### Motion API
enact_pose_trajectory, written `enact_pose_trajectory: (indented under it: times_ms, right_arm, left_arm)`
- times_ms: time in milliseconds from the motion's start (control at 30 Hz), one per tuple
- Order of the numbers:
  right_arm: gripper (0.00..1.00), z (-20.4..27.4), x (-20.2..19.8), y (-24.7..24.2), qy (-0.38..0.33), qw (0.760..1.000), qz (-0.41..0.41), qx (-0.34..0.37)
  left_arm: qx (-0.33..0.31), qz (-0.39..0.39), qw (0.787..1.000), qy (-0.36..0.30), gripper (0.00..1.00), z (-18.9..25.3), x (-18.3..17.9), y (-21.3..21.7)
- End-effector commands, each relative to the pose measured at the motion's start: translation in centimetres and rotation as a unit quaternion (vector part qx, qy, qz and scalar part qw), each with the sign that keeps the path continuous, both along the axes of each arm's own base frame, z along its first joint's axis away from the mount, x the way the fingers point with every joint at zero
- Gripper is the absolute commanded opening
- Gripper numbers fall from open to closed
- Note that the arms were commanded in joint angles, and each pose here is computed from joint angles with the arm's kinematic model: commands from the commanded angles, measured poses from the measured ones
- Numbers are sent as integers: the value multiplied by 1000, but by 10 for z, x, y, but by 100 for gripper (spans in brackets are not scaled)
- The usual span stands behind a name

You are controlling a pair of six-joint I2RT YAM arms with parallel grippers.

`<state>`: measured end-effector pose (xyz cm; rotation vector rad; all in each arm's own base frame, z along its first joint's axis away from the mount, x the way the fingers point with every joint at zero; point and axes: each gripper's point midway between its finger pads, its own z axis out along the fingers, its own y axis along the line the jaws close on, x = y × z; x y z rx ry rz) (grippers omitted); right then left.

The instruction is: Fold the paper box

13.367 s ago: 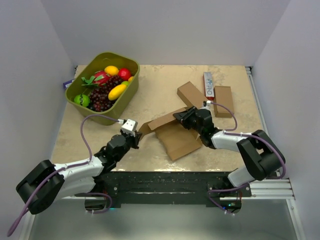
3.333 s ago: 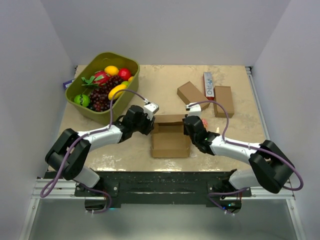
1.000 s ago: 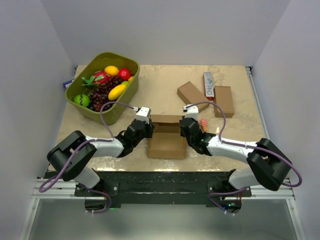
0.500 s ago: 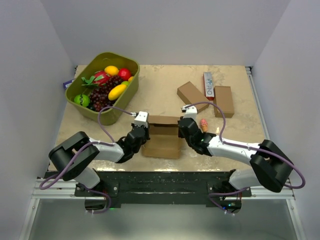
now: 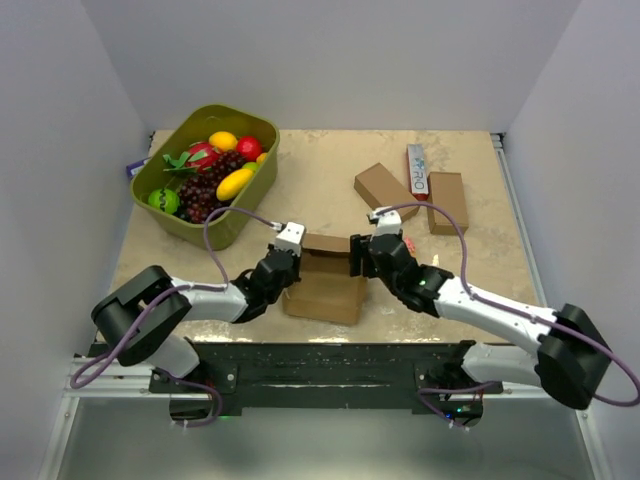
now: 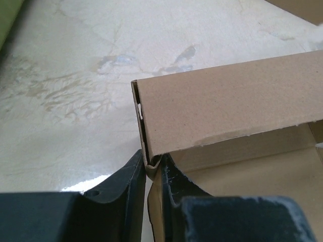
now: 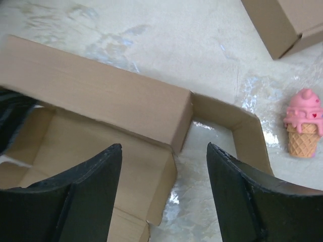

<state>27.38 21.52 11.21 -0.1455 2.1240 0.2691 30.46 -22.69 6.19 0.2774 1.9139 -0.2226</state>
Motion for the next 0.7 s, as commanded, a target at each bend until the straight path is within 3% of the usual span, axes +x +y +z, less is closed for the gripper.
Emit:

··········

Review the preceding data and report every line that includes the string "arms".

- Note that the arms were commanded in joint angles, and each pose here is computed from joint angles with the arm's kinematic model: commands from the commanded angles, measured poses from the measured ones
You are controlling a pair of six-joint I2RT YAM arms with parallel grippers.

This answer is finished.